Ketersediaan Minyakita di pasar tradisional kini semakin sulit ditemukan oleh masyarakat. Kelangkaan produk minyak goreng subsidi ini mulai berdampak signifikan terhadap aktivitas ekonomi para pedagang kecil.
Sejumlah pedagang di pasar tradisional mengeluhkan sulitnya mendapatkan pasokan kemasan satu liter dalam beberapa hari terakhir. Kondisi ini dilansir dari Kompas memicu penurunan omzet penjualan karena tingginya permintaan konsumen pada ukuran tersebut.
Di Pasar Batu Merah, Ambon, stok Minyakita ukuran satu liter yang biasanya menjadi incaran warga kini menghilang dari peredaran. Pedagang mengaku tidak bisa melakukan penyetokan lantaran barang memang tidak tersedia di tingkat distributor.
Guna menyiasati keadaan, para pedagang terpaksa hanya menjual Minyakita dalam kemasan dua liter. Namun, langkah ini tidak sepenuhnya menolong karena mayoritas masyarakat lebih mencari kemasan ukuran satu liter yang lebih terjangkau.
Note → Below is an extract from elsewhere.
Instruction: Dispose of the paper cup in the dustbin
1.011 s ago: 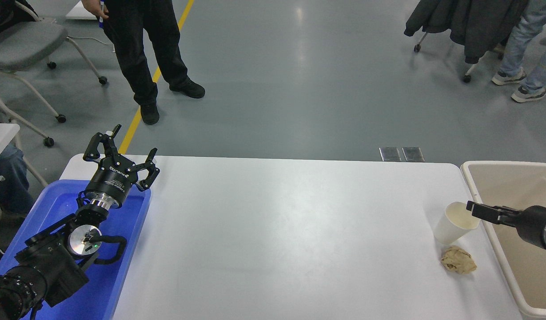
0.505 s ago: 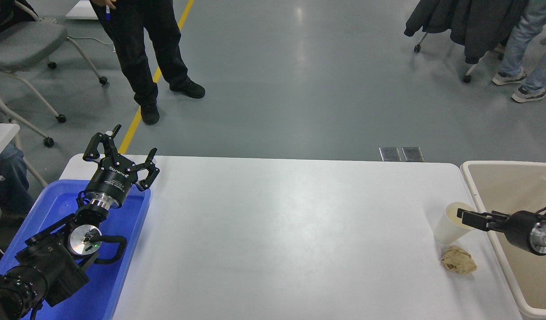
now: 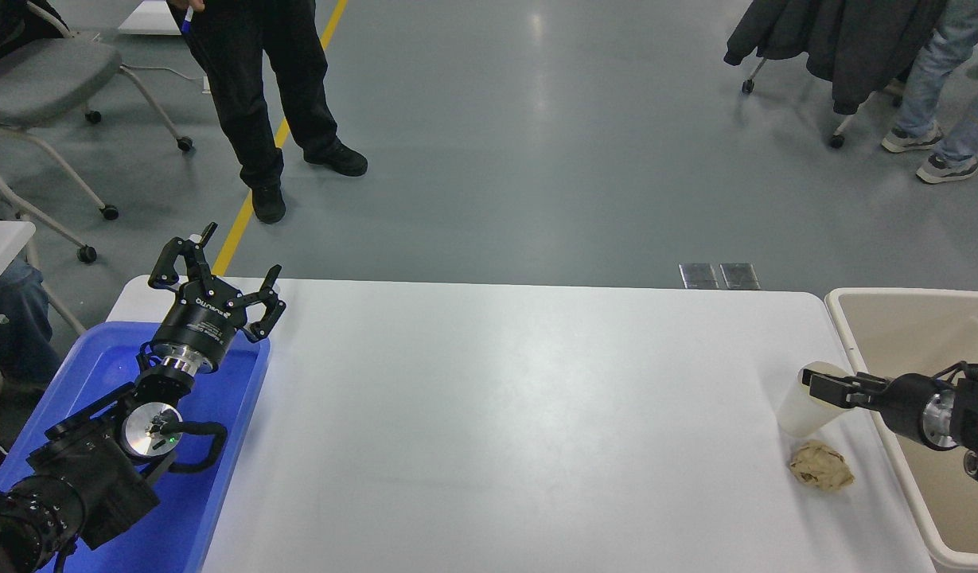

Para pedagang mengeluhkan penurunan omzet yang cukup drastis akibat pergeseran ketersediaan stok ini. Konsumen cenderung mengurungkan niat membeli saat ukuran yang mereka cari tidak tersedia di lapak pedagang.
Meskipun barang tergolong langka di pasaran, harga Minyakita kemasan dua liter terpantau masih berada dalam batas normal. Saat ini, harga jual di tingkat pedagang berada di kisaran Rp31.500 hingga Rp32.000 per kemasan.